Nos subimos al AVE en Madrid y salimos fuera de nuestras fronteras. Fijamos nuestro destino en Marsella, primera conexión entre la capital española y Francia, tras abrirse el tránsito de alta velocidad entre España y el país galo. Llegamos a la estación de Saint Charles, puerta de entrada a una ciudad milenaria.
Marsella nos recibe tranquila y majestuosa frente al Mediterráneo. Nada más llegar, nuestra vista se detiene irremediablemente en la basílica neobizantina Notre Dame de la Garde, antigua fortaleza vigía, ahora santuario. Conmueve posarse a los pies del edificio y alzar la vista para contemplar la estatua gigante de la virgen, custodiando Marsella.
Muy cerca de allí, el embrujo marsellés nos lleva al mirador y barrio de Les Roucas Blanc para contemplar a vista de pájaro una ciudad con pasado, presente y futuro, que siempre mira al mar.
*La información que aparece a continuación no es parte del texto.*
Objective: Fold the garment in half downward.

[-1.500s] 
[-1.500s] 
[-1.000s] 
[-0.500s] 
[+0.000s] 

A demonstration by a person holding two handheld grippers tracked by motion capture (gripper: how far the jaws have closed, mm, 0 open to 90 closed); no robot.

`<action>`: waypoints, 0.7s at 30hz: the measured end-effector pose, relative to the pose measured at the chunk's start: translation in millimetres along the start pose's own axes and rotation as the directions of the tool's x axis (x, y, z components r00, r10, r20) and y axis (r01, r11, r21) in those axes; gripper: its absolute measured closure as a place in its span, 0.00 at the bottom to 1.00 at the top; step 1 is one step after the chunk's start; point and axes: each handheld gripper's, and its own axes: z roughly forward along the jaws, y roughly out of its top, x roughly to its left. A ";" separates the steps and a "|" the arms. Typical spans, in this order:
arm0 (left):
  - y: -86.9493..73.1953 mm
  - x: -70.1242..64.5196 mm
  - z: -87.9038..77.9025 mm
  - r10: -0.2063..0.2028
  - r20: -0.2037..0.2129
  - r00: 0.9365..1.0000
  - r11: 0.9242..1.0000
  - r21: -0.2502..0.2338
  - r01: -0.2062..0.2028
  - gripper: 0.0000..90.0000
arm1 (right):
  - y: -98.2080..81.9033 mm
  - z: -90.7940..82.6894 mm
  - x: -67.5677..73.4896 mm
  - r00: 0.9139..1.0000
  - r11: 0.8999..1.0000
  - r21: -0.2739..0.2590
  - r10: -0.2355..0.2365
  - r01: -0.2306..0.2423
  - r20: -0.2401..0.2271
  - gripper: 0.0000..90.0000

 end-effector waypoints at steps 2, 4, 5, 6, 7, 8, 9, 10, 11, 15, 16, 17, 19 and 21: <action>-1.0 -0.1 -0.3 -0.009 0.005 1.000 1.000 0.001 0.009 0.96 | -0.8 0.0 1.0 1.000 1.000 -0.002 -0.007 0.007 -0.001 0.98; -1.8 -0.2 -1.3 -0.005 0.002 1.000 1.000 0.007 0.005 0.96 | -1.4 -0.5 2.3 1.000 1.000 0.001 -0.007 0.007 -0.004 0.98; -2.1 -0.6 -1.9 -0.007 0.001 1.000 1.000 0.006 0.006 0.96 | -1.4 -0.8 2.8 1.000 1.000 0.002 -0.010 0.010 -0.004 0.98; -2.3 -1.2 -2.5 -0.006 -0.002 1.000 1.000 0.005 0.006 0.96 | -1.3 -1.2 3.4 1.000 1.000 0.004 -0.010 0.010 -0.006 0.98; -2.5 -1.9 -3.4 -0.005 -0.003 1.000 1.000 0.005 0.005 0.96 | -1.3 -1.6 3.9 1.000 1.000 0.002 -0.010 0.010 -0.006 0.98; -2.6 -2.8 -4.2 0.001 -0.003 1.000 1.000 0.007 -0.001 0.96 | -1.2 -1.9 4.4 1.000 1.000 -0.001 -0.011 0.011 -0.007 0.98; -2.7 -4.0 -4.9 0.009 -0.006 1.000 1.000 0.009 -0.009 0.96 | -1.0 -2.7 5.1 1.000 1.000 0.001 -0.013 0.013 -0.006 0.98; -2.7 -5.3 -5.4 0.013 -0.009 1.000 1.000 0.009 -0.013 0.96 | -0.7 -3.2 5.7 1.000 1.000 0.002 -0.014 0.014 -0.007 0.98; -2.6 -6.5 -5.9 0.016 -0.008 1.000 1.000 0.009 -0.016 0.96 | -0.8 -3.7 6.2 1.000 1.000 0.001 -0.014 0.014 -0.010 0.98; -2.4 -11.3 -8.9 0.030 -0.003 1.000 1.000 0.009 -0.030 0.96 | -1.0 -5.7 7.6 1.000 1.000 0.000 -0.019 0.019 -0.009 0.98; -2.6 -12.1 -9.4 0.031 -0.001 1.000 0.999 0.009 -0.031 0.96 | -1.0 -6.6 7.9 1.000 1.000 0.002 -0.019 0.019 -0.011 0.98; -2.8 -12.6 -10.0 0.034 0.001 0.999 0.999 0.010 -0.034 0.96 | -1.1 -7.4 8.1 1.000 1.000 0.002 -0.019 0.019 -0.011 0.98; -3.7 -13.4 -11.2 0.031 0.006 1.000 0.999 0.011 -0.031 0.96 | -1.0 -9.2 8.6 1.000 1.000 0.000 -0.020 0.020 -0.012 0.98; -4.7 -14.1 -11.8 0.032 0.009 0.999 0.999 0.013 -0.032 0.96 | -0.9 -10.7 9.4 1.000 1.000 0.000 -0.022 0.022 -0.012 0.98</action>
La noche cae sobre el Mediterráneo y resulta inspiradora en Marsella. Una hora muy francesa para hacer una parada y deleitarnos con la cocina marsellesa, donde el pescado es el rey. Degustamos sopa de pescado, ensalada de chipirones o sepia a la plancha, una muestra a la que hay que sumar la variedad de marisco presente en cada rincón gastronómico marsellés.
Nos adentramos en la noche de Marsella y paseamos por el puerto viejo, con 3.000 años de historia. Nos dejamos sobrecoger por la intimidad y el recogimiento de la caleta Vallon des Auffres o por la inquietante belleza de las estrechas calles peatonales del barrio de Le Painer.
Y nos despedimos de Marsella con nostalgia por esta ciudad y por un año que se ha ido, el 2013, en el que la ciudad ha sido Capital Europea de la Cultura. El museo MUCEM y de la villa mediterránea son patrimonio nacido al calor de este evento.